I recently found a new factor for GPU stability and would like to share / discuss.
For background, my rigs run themselves via system software I have written in Linux. Besides hardware maintenance, building new rigs, and writing new code, I have not touched a rig for a problem in nearly a year… until just recently.
When I setup a new rig I run a routine that over clocks each GPU until it finds its stability limits, then it will sweep through the memory OC and find the peak performance settings (Yes memory OC does make a difference). Once these settings are identified they are stable and I can run the rig right on the upper edge of stability vs performance. I can choose (statistically) how often I want my rigs rebooting due to a hung GPU since I know their limits. This is handy as I can push my rigs hard with more reboots if its profitable, (reboot takes less than 15 sec).
I also keep all GPU’s at a set temperature ±1C when they are running. This improves performance and reduces wear and tear on the GPU’s (heat is bad). Another benefit is that as power levels slowly drop over time and it triggers preventative maintenance action for me. Things like blow out the dust and replace fans, the rig below is due for maintenance.
However, with the recent cold cyclone bomb in the eastern US I have found an additional GPU stability issue that I did not expect.
I heat my home with 8-10kW of rigs in the winter (its free heat). However, this winter they could not keep up and I saw the power levels start rising as it got cold (was expected). What was not expected was several GPU’s became unstable when they were running cold with higher set power levels.
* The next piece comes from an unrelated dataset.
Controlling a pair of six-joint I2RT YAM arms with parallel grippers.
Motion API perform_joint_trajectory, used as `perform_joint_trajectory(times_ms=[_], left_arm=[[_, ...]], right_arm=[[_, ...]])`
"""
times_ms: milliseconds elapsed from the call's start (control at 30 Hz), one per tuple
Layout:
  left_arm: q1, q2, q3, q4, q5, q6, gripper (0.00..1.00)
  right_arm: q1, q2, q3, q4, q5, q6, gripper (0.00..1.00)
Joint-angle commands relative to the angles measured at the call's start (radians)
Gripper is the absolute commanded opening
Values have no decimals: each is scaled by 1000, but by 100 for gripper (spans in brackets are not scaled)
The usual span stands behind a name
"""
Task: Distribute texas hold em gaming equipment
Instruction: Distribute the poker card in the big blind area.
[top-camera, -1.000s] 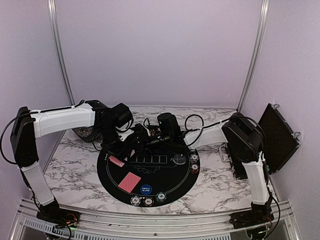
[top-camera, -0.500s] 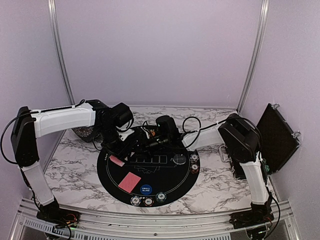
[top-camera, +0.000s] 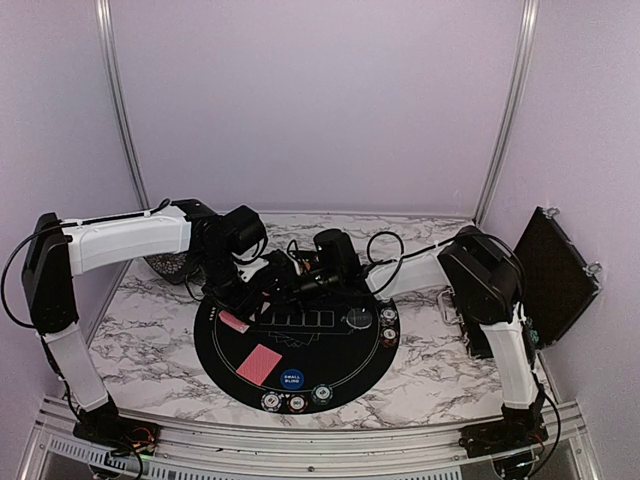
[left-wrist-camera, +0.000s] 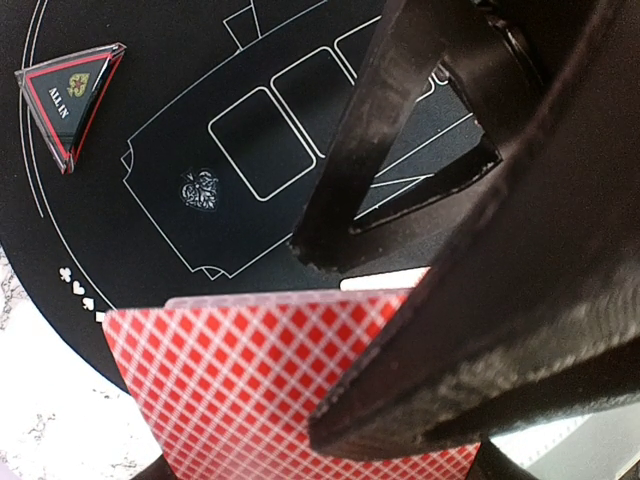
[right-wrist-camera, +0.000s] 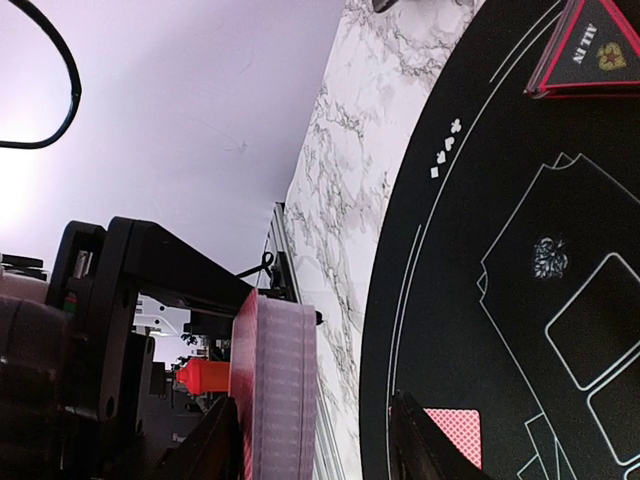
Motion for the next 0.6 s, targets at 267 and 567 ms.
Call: perform_joint_trajectory(times_ms=[267, 567], left_arm=[[-5, -19, 12, -26, 1, 3, 57], [-6, -21, 11, -26, 0, 2, 57]], right_arm=[[-18, -42, -9, -59, 38, -26, 47], [-20, -66, -21, -55, 43, -27, 45]])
I was not expecting this and have had to turn off auto temp software and go back to manual. I ran the power curves on a few GPU’s to determine the root cause of the issue. Every GPU is different, the one below has the curve for stock settings, the curve using a stable GPU over clock, and the curve for both a GPU OC and a memory OC. The GPU OC curve stops at 180watts as this GPU cant run with this setting as it runs into the dreaded “Slowly falling Sol & Temp issue”. The GPU and Mem OC runs stable at 180watts but dies at 190watts.
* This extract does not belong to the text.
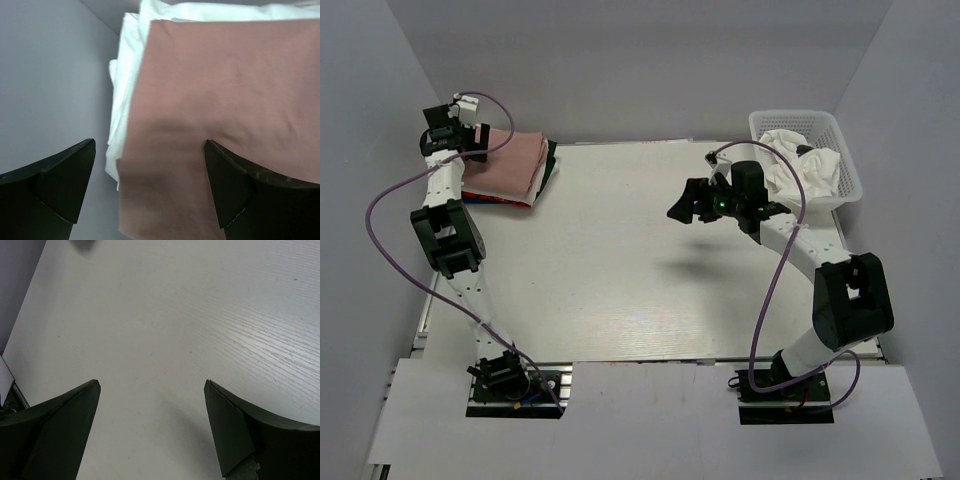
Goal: Fold and stack the t-shirts
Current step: Put the neatly folded tshirt into the corner of the board with the left arm
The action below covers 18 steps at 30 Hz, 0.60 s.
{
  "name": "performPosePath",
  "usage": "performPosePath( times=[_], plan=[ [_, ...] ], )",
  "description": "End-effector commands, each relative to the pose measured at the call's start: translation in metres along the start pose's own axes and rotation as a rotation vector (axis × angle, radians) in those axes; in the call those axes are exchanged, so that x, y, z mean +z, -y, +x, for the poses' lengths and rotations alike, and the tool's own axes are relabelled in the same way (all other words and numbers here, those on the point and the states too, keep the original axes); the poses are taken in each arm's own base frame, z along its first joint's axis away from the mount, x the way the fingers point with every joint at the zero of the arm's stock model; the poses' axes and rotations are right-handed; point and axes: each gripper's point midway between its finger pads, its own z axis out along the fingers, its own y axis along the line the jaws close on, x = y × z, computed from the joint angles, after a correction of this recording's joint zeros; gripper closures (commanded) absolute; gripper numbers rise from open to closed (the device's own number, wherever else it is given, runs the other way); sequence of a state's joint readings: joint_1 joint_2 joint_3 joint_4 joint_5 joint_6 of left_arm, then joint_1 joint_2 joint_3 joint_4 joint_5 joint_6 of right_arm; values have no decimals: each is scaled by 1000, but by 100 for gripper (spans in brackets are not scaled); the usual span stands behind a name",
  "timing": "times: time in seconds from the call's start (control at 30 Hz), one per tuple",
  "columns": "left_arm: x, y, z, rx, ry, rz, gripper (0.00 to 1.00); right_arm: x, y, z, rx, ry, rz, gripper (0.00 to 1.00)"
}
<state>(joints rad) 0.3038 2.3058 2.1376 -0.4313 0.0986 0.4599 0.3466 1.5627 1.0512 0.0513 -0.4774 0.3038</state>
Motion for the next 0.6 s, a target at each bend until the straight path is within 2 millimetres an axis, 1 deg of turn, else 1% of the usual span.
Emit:
performPosePath(
  times=[0.0,0.03,0.07,0.13,0.17,0.2,0.23,0.27,0.3,0.33,0.37,0.4,0.43,0.47,0.5,0.53,0.57],
  plan=[
    [-38,-35,-56,-62,123,-124,0,-2,-9,-16,-22,26,-26,10],
    [-43,-37,-62,-78,136,-128,0,-1,-10,-16,-23,26,-30,10],
    [-55,-41,-72,-126,158,-146,0,-4,-13,-18,-25,32,-37,10],
    [-66,-44,-85,-171,193,-154,0,-5,-14,-14,-19,28,-47,10],
    [-77,-45,-92,-190,208,-157,0,-8,-16,-13,-25,30,-51,10],
    [-81,-36,-102,-191,227,-136,0,-9,-16,-10,-19,26,-51,10],
    [-81,-30,-96,-204,211,-113,0,-10,-16,-5,-16,20,-53,10],
    [-84,-21,-102,-197,224,-83,0,-13,-19,-8,-22,33,-57,10],
    [-87,-3,-108,-208,246,16,0,-14,-19,-8,-26,38,-57,10],
    [-93,8,-109,-235,255,69,0,-14,-18,1,-11,21,-63,10],
    [-95,17,-109,-231,261,117,0,-16,-20,0,-15,27,-65,10],
    [-95,33,-108,-234,268,200,0,-18,-21,1,-21,29,-65,10],
    [-98,43,-111,-218,277,234,0,-18,-19,7,-20,20,-59,10],
    [-93,56,-109,-215,263,264,0,-22,-21,5,-28,31,-58,10],
    [-88,59,-102,-210,243,270,0,-23,-17,10,-26,24,-44,10],
    [-86,66,-103,-188,231,285,0,-24,-16,10,-32,25,-40,10],
    [-77,80,-97,-188,205,318,0,-27,-14,10,-35,28,-25,10]
  ],
)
Ill not go into a detailed interpretation of this graph but I would like to point out that there is no denying the impact that the Memory OC has on the final hash rate. A lot of people argue that the Mem OC has no impact on the equihash algorithm, but that is simply not the case and I have data to show this. However, in the defense of that argument you would never see this without an automated system, manually its very difficult to discern.
I thought I would share.